During the last years, there has been a push towards open science and transparency in the social sciences, including education research. A major reason is that many published results are not reproducible (Pashler & Wagenmakers 2012). As a consequence, researchers are asked to make their data and other research materials available, by funders, journals and their peers. Against this background, interest in the reuse of research data has increased significantly. This implies that data can be used beyond the project for which it was initially collected and refers to quantitative as well as qualitative data.
There are various reasons for using educational data beyond the primary research project: Due to the large number of studies being carried out in the educational context, it is becoming increasingly difficult for researchers to gain access to schools for data collection. In addition, the collection and processing of this data is time-consuming and costly. Furthermore, data in the education sciences is mostly financed through public funds and should, therefore, be exploited and analyzed as much as possible. Moreover, scientific journals are increasingly demanding that the data on which articles are based should be made available. The latter is intended to create transparency and enable replications. In addition, funders are increasingly requesting that the data are made available to other researchers. Beyond research, secondary data is also very valuable for teaching purposes. Yet, there is still reluctance amongst researchers to share and reuse data. The first part of this presentation will elaborate on the opportunities and challenges of data sharing in the educational sciences.
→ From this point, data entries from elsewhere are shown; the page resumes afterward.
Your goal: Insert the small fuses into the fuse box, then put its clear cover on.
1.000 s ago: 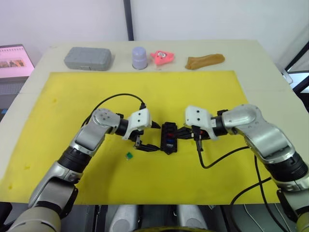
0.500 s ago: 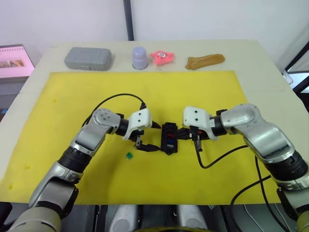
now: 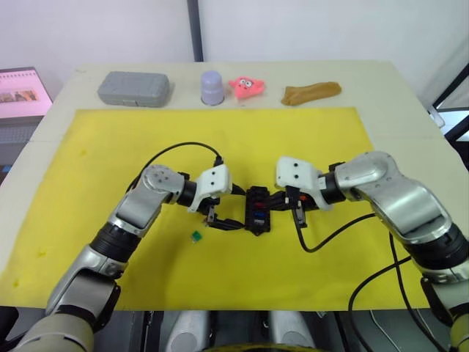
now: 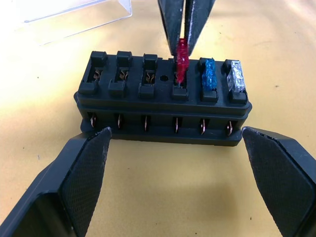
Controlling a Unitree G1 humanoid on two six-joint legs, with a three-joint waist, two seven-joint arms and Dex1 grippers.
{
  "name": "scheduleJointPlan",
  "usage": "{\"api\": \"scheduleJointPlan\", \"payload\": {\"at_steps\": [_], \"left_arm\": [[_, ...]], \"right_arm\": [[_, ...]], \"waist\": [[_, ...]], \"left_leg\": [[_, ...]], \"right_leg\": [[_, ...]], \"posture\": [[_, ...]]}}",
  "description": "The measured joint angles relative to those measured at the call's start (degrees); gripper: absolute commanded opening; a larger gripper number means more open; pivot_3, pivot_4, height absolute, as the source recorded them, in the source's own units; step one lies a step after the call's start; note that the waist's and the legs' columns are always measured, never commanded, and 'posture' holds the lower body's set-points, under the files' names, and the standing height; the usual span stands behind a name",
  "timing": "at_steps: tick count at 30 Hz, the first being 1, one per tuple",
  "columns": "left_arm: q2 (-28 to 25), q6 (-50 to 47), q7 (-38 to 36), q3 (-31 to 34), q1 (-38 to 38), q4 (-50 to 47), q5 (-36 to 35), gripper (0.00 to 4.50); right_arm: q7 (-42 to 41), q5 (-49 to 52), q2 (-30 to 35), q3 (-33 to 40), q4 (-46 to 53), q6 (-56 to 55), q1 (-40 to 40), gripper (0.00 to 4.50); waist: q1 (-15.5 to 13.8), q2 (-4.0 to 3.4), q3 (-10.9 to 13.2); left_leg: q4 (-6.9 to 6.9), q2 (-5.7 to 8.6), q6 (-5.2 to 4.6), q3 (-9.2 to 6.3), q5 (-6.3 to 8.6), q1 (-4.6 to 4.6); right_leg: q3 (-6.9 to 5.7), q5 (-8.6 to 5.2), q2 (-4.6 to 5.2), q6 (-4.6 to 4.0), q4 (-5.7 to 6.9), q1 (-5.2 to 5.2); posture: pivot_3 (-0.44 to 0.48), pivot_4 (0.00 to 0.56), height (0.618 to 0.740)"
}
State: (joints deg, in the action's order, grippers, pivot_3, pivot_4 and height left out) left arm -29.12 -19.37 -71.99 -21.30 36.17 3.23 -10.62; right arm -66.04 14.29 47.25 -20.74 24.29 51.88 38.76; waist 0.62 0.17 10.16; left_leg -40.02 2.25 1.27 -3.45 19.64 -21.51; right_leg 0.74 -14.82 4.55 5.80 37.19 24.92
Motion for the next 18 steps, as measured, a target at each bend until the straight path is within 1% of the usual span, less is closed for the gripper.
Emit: {"api": "scheduleJointPlan", "payload": {"at_steps": [18], "left_arm": [[0.44,0.03,0.06,-0.01,-0.01,0.0,0.08,4.43]], "right_arm": [[2.41,0.14,0.41,-1.54,0.15,1.0,0.33,0.0]], "waist": [[0.01,0.0,0.0]], "left_leg": [[0.0,0.0,0.0,0.0,0.0,0.0]], "right_leg": [[0.0,0.0,0.0,0.0,0.0,0.0]], "posture": [[0.0,0.15,0.74]]}}
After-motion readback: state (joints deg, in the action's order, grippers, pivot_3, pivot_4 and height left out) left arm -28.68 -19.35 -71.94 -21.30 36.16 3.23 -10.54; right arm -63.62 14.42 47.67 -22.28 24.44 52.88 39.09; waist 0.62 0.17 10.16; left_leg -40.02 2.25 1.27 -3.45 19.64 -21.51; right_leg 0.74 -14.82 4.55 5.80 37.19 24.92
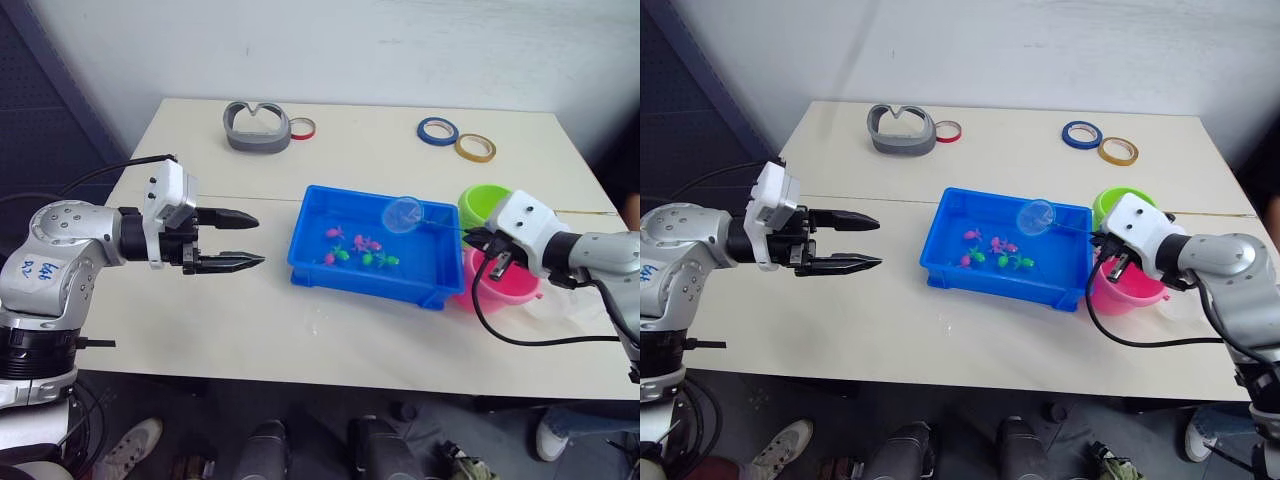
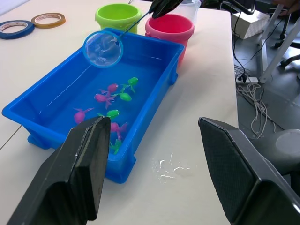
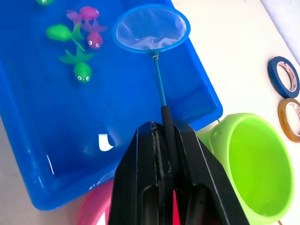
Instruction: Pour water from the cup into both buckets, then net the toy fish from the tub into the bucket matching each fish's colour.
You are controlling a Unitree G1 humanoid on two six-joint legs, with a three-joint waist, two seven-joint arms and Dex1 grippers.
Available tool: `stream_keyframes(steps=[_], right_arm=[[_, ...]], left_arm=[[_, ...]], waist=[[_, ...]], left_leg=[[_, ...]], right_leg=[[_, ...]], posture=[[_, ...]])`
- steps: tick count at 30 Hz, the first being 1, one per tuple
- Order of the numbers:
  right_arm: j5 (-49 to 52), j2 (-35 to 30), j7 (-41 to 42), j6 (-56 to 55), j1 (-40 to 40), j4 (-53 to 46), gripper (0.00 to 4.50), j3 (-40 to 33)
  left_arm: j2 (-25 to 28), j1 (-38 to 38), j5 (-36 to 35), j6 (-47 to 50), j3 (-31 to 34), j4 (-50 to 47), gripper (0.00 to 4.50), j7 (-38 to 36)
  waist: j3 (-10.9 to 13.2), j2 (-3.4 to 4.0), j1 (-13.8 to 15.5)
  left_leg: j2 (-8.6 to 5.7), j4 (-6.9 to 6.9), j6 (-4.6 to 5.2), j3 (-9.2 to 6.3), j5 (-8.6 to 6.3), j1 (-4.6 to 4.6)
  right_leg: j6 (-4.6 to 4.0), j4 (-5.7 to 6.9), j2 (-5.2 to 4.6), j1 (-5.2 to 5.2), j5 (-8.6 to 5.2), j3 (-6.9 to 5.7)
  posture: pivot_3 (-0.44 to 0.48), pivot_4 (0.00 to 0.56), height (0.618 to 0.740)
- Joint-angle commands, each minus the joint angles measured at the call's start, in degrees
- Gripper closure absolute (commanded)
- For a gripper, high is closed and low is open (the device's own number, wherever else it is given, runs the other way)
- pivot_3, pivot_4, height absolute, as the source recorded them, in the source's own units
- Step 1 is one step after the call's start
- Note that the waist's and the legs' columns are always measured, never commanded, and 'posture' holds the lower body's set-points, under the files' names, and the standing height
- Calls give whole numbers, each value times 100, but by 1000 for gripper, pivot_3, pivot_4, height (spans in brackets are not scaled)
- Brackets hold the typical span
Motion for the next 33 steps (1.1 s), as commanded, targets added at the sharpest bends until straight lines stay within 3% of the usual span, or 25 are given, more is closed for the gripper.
stream_keyframes(steps=[1, 19, 33], right_arm=[[-325, 26, -27, -260, -156, 66, 4500, 138], [-1179, 271, 21, -675, -114, 367, 4500, 638], [-686, 694, 249, -82, 17, -64, 4500, 428]], left_arm=[[147, 122, -122, -37, 99, -229, 1212, -114], [207, 398, -142, -27, 195, -393, 1212, -62], [212, 510, -235, 66, 281, -497, 1212, 25]], waist=[[0, 0, -5], [0, 0, -9], [0, 0, -21]], left_leg=[[0, 1, 0, 0, 0, 0], [0, 1, 0, 1, 0, 0], [0, 1, -1, 0, 0, 0]], right_leg=[[0, 0, 0, 0, 0, 0], [0, 4, 0, -3, 0, 0], [0, 7, 1, -3, 0, 1]], posture=[[0, 150, 740], [0, 150, 740], [0, 150, 740]])
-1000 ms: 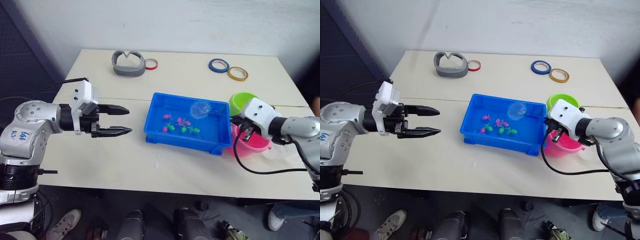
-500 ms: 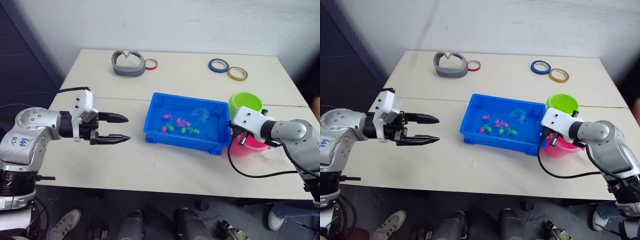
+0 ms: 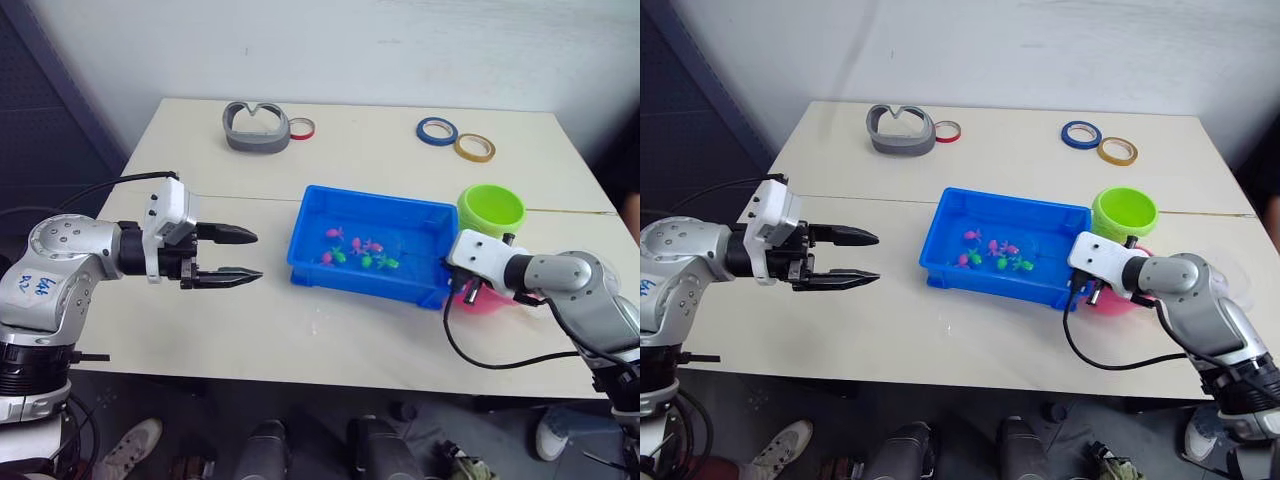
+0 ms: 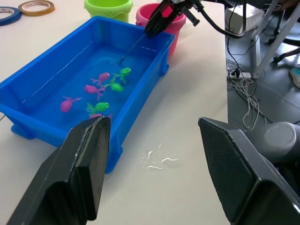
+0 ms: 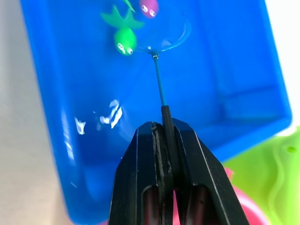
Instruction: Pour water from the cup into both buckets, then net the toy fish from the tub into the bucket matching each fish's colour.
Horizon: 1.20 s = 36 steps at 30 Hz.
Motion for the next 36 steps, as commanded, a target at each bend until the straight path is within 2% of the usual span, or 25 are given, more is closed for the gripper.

In a second part, the presentation will describe the role of research infrastructures, such as FORS (the Swiss Centre of Expertise in the Social Sciences), in facilitating data sharing, archiving and reuse. These infrastructures support researchers in preparing their data to be reused by others. It will be described how researchers can benefit from these infrastructures throughout the research process. In the final part, this presentation addresses the basic requirements and principles for data sharing. This includes the FAIR (findable, available, interoperable, reusable; Wilkinson et al. 2016) principles and consent.